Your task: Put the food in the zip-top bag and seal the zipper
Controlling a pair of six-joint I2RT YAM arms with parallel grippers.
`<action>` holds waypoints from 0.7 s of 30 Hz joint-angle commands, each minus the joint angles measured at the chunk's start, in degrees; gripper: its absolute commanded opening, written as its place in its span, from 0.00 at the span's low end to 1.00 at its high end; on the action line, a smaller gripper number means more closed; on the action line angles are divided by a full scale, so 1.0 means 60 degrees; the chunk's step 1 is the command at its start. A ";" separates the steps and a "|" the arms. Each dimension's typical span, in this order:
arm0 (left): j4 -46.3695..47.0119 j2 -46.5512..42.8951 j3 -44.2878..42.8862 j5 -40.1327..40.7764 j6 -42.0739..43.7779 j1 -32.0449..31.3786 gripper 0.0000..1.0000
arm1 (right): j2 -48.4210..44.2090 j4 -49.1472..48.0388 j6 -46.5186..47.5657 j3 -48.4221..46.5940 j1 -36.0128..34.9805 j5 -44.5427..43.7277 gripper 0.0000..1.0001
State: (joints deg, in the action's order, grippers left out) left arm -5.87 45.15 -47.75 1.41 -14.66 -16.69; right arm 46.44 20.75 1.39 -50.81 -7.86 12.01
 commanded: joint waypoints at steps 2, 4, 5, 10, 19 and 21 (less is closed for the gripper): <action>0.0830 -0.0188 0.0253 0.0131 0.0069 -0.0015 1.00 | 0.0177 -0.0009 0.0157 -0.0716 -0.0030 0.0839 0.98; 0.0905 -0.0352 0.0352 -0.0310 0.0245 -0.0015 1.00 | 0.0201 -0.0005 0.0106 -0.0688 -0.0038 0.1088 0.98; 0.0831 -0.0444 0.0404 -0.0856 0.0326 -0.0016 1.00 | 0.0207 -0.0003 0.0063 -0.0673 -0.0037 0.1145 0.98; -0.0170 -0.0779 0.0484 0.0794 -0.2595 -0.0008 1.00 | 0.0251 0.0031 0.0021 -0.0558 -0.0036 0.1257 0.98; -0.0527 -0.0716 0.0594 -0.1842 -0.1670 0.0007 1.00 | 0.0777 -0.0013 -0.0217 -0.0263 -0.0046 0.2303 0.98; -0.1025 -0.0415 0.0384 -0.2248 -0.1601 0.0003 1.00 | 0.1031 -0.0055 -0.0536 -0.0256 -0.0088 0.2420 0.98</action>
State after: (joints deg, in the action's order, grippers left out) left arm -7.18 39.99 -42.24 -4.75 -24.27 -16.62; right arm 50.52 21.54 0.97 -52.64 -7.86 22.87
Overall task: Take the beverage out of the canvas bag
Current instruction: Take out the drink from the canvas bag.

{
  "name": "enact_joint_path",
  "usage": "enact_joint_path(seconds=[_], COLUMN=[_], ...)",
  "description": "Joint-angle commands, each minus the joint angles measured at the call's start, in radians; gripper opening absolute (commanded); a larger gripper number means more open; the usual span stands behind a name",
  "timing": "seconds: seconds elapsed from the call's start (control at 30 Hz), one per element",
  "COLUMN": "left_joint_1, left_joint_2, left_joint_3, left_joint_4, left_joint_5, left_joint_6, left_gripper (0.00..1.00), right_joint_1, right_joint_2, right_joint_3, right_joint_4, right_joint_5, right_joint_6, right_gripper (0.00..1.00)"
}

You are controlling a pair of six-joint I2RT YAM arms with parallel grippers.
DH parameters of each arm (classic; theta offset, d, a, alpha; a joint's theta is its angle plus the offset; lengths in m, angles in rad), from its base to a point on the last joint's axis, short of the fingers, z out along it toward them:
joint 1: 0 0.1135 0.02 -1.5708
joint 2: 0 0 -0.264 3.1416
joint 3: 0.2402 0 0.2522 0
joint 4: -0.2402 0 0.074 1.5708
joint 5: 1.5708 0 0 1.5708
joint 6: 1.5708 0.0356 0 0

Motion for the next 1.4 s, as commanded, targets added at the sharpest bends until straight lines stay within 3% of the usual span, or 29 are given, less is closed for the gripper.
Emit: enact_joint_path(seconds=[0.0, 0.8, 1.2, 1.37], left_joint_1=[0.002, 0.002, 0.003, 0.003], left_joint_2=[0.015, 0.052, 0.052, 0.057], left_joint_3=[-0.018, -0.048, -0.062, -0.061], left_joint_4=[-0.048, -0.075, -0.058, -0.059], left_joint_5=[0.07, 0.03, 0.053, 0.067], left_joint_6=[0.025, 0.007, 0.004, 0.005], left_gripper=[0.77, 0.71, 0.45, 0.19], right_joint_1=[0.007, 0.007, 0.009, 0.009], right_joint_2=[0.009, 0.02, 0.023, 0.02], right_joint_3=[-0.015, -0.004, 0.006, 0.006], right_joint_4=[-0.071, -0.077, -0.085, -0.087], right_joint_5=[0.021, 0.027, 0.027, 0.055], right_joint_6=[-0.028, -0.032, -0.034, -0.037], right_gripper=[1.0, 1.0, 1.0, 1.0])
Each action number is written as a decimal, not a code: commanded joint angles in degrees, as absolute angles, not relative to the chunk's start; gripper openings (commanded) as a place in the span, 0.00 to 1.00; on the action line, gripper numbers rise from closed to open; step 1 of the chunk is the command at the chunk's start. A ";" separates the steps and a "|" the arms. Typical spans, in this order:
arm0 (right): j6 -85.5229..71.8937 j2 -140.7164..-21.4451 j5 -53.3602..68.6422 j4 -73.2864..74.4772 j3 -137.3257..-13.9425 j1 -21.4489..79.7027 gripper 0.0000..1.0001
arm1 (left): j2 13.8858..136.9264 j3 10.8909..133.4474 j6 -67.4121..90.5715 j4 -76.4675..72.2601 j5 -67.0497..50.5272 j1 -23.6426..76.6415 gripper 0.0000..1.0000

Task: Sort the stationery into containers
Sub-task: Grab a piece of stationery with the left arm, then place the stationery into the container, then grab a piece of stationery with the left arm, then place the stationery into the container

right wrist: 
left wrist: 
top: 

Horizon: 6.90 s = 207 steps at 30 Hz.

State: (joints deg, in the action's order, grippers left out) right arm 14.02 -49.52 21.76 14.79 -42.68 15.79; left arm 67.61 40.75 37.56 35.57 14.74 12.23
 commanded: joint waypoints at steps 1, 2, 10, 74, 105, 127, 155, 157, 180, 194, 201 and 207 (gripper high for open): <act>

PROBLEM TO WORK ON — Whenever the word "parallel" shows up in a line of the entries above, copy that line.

TASK SOLUTION —
Controlling a pair of six-joint I2RT YAM arms with parallel grippers.
You are controlling a pair of six-joint I2RT YAM arms with parallel grippers.

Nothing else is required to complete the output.